Analysts’ theories of therapeutic action and their attitudes toward technology drive many of these arguments. In itself, that form of reasoning represents a “resistance” to change—an interesting topic for psychoanalytic exploration. At times one can hear writers’ disguised anger and frustration with their children who prefer to stay online rather than be in their parents’ physical presence. In contrast, Brottman (2012), in “Whereof One Cannot Speak: Conducting Psychoanalysis Online,” presents a case of masochism in which the patient was too ashamed to talk in the room and had to resort to emails. Brottman describes how she could hear her patient’s need for distance and how she was able to maintain the analytic relationship. Caparrotta (2013) believes that Skype can be a helpful medium for analysis and emphasizes the need to embrace new technologies instead of rejecting them.
Skype and other electronic media can be viewed as normal variants of a human relationship that permits the analytic dialogue to develop. Using this technology may not be easy for everyone, and each analytic dyad must decide whether a distance relationship works for them. Some may not be comfortable working with devices and applications, but this doesn’t mean that the idea should be rejected as illegitimate or nonpsychoanalytic; this is especially true when so many have managed to find their place in this new world. Embracing technological advancements is the only way to establish a global network of properly trained analysts. Confining psychoanalysis within the walls of embodied presence will only weaken the discipline, an outcome no one wants.

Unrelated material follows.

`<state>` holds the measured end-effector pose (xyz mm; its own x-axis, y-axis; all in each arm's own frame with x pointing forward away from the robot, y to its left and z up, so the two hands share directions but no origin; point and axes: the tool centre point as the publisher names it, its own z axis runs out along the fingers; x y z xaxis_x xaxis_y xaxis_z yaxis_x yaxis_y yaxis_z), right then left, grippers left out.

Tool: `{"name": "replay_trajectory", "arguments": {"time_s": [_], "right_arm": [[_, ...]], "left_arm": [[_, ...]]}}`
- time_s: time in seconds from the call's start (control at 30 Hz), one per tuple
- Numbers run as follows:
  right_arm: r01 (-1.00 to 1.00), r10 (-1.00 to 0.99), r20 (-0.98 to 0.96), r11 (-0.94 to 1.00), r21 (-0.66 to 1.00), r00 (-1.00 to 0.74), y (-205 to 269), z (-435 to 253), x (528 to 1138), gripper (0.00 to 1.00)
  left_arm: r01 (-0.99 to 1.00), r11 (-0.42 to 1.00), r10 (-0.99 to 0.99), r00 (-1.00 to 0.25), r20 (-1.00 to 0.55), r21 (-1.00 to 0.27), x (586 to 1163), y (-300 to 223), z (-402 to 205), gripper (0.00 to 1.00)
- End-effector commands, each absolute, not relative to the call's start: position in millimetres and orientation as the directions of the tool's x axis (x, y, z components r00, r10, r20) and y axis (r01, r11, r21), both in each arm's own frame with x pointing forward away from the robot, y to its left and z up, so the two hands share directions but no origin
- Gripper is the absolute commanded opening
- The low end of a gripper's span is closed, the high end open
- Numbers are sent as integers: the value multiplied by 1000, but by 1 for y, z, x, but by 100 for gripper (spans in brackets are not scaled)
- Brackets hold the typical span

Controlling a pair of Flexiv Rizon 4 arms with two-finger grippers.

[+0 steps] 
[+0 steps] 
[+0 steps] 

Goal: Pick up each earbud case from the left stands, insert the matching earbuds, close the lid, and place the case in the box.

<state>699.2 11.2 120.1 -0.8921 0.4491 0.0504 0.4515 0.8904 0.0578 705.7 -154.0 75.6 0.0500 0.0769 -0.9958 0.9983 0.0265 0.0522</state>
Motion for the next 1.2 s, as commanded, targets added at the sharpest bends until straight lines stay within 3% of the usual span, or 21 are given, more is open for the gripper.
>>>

How will we negotiate the traditional frame of psychoanalysis in the modern world, with its increasing demand for analysis and training? Insisting on outdated rituals is itself a kind of encounter of the obsessive. As a culture (which includes science and technology), a way of life, and even psychopathology change, so will the frame of any professional practice (Movahedi and Moshtagh 2016).
Perhaps we should all be courageous enough to heed Winnicott: “Mature adults bring vitality to that which is ancient, old and orthodox, by recreating it after destroying it” (quoted in Phillips 1989, p. 5). In that spirit, the March 28, 2019, decision of ApsaA’s Executive Committee to give full candidate membership to distance candidates in clinical training at its institutes is a laudable move toward inclusion and toward widening the psychoanalytic sphere of knowledge and practice.
Footnotes
Submitted for publication November 30, 2019.
1
I only hope that this diagnosis will not be added to DSM-5-R!